Exercise prompt - Reproduce the whole listing exactly, omitting any picture it holds.

Dataset excerpt -
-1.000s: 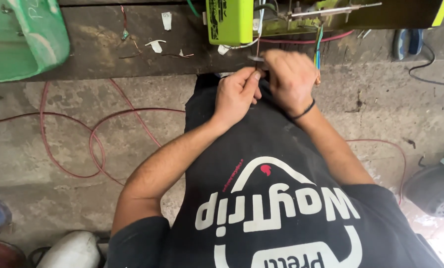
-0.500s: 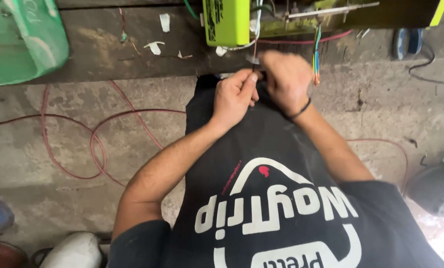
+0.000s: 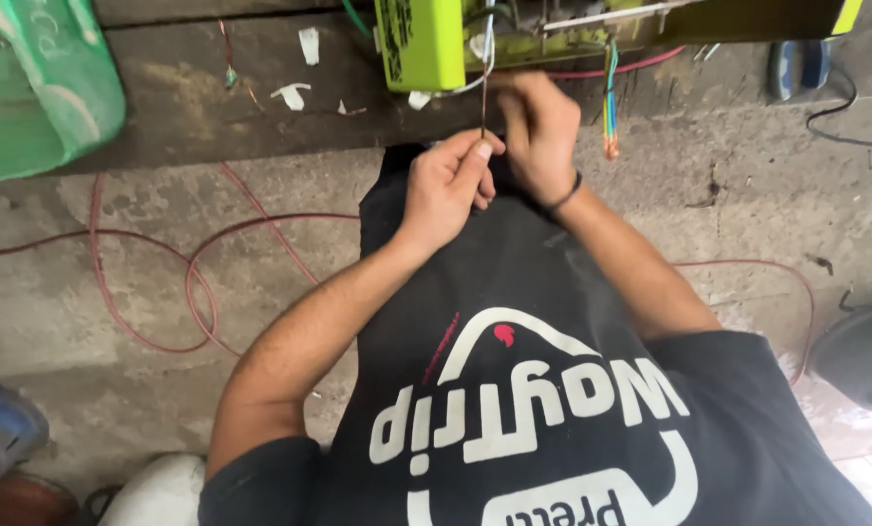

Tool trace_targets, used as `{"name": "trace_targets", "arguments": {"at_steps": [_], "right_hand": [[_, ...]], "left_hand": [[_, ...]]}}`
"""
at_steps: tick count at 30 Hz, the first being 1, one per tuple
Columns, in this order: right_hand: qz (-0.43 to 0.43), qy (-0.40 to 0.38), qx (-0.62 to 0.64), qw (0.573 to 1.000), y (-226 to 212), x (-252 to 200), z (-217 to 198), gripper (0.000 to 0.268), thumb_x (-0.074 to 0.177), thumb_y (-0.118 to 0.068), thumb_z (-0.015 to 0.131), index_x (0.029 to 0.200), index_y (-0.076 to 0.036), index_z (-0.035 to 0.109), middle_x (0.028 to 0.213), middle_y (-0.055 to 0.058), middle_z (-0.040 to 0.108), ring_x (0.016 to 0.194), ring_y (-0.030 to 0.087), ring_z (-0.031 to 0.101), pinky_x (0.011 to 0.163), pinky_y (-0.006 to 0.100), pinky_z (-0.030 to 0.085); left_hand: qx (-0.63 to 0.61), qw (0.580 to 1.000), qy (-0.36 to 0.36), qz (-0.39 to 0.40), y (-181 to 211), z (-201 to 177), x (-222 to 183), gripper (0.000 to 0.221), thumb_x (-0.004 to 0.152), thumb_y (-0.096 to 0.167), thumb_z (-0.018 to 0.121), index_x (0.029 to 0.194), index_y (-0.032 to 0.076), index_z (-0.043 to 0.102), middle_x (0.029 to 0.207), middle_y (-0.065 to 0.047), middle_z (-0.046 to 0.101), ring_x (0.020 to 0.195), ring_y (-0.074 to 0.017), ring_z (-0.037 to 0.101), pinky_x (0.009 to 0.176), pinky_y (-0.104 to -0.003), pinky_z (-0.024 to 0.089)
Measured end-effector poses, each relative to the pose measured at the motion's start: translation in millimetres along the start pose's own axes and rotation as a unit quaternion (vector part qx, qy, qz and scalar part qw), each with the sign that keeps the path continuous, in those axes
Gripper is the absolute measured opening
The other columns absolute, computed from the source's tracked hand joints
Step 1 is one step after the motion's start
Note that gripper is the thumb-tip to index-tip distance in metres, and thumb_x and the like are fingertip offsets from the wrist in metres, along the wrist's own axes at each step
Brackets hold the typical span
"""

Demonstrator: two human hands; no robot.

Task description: Repairing the internal wiring and components of an electronic device on a workbench

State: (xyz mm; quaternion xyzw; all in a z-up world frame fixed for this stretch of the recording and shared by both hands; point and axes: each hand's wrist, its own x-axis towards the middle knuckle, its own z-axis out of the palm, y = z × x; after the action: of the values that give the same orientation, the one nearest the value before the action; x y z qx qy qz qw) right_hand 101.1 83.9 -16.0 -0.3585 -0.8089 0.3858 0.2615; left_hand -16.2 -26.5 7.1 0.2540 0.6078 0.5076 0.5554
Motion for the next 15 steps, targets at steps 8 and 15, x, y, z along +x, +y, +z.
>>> {"name": "trace_targets", "arguments": {"at_steps": [8,15], "right_hand": [[-0.001,0.031,-0.022,0.999,15,-5,6,0.017,0.101,-0.001,0.057,0.111,-0.004,0.07,0.106,0.012,0.074,0.096,0.027,0.071,0.086,0.036,0.053],[0.0,0.086,0.049,0.995,15,14,21,0.014,0.107,-0.012,0.055,0.111,-0.008,0.067,0.111,0.008,0.074,0.102,0.024,0.072,0.091,0.035,0.054]], "left_hand": [[-0.023,1.0,-0.004,-0.013,3,2,-3,0.027,0.105,0.026,0.048,0.102,0.008,0.068,0.06,-0.003,0.061,0.048,-0.0093,0.056,0.049,-0.02,0.05],[-0.02,1.0,-0.013,0.003,2,1,3,0.03,0.105,0.029,0.047,0.104,0.008,0.068,0.06,-0.003,0.062,0.048,-0.0098,0.057,0.049,-0.02,0.049]]}}
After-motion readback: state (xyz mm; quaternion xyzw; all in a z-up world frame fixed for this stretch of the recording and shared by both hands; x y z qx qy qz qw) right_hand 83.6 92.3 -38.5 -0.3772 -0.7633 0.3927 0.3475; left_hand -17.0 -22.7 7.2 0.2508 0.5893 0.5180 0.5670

Expected output -
-1.000s: 
-0.500s: 
+0.000s: 

Tool trace_targets, used as `{"name": "trace_targets", "arguments": {"at_steps": [_], "right_hand": [[_, ...]], "left_hand": [[_, ...]]}}`
"""
at_steps: tick count at 30 Hz, the first being 1, one per tuple
Columns, in this order: right_hand: qz (-0.43 to 0.43), qy (-0.40 to 0.38), qx (-0.62 to 0.64), qw (0.573 to 1.000), y (-226 to 212), x (-252 to 200), z (-217 to 198), gripper (0.000 to 0.268), thumb_x (-0.074 to 0.177), thumb_y (-0.118 to 0.068), thumb_z (-0.015 to 0.131), index_x (0.029 to 0.200), index_y (-0.076 to 0.036), index_z (-0.035 to 0.109), middle_x (0.028 to 0.213), middle_y (-0.055 to 0.058), middle_z (-0.040 to 0.108), ring_x (0.016 to 0.194), ring_y (-0.030 to 0.087), ring_z (-0.031 to 0.101), pinky_x (0.011 to 0.163), pinky_y (-0.006 to 0.100), pinky_z (-0.030 to 0.085); left_hand: qx (-0.63 to 0.61), qw (0.580 to 1.000), qy (-0.36 to 0.36), qz (-0.39 to 0.40), y (-181 to 211), z (-201 to 177), x (-222 to 183), gripper (0.000 to 0.221), thumb_x (-0.004 to 0.152), thumb_y (-0.096 to 0.167), thumb_z (-0.018 to 0.121), index_x (0.029 to 0.194), index_y (-0.032 to 0.076), index_z (-0.043 to 0.102), middle_x (0.029 to 0.207), middle_y (-0.065 to 0.047), middle_z (-0.046 to 0.101), ring_x (0.020 to 0.195), ring_y (-0.074 to 0.017), ring_z (-0.037 to 0.101), pinky_x (0.009 to 0.176), pinky_y (-0.104 to -0.003), pinky_z (-0.024 to 0.089)
Measured end-effector poses, each relative to the pose measured at the motion's start: translation in millimetres along the start pose's own axes and rotation as a unit quaternion (vector part qx, qy, qz and scalar part qw), each with the sign that keeps the path continuous, in those axes
Gripper is the absolute measured opening
The other columns absolute, computed from the source's tracked hand joints
Step 1 is one step after the motion's start
Note that gripper is the thumb-tip to index-tip distance in metres, and thumb_x and the like are fingertip offsets from the wrist in metres, along the wrist's own axes at each step
Brackets hold the typical span
"""

Demonstrator: two human hands; no robot.

Task description: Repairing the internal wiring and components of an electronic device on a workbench

State: (xyz mm; quaternion xyzw; all in a z-up world frame fixed for this stretch of the recording and shared by both hands; point and axes: each hand's wrist, its own x-axis towards the middle knuckle, its own z-axis out of the palm, y = z × x; after the action: of the values that give the same orientation, the one nearest the value before the action; x y z qx qy qz qw) right_hand 101.1 83.9 -16.0 -0.3585 -0.8089 0.3858 0.2615; left_hand -16.2 -26.5 7.1 0.2540 0.6078 0.5076 0.5554
Motion for the next 15 steps, targets at steps 8 and 15, x, y, z along +x, +y, +z.
>>> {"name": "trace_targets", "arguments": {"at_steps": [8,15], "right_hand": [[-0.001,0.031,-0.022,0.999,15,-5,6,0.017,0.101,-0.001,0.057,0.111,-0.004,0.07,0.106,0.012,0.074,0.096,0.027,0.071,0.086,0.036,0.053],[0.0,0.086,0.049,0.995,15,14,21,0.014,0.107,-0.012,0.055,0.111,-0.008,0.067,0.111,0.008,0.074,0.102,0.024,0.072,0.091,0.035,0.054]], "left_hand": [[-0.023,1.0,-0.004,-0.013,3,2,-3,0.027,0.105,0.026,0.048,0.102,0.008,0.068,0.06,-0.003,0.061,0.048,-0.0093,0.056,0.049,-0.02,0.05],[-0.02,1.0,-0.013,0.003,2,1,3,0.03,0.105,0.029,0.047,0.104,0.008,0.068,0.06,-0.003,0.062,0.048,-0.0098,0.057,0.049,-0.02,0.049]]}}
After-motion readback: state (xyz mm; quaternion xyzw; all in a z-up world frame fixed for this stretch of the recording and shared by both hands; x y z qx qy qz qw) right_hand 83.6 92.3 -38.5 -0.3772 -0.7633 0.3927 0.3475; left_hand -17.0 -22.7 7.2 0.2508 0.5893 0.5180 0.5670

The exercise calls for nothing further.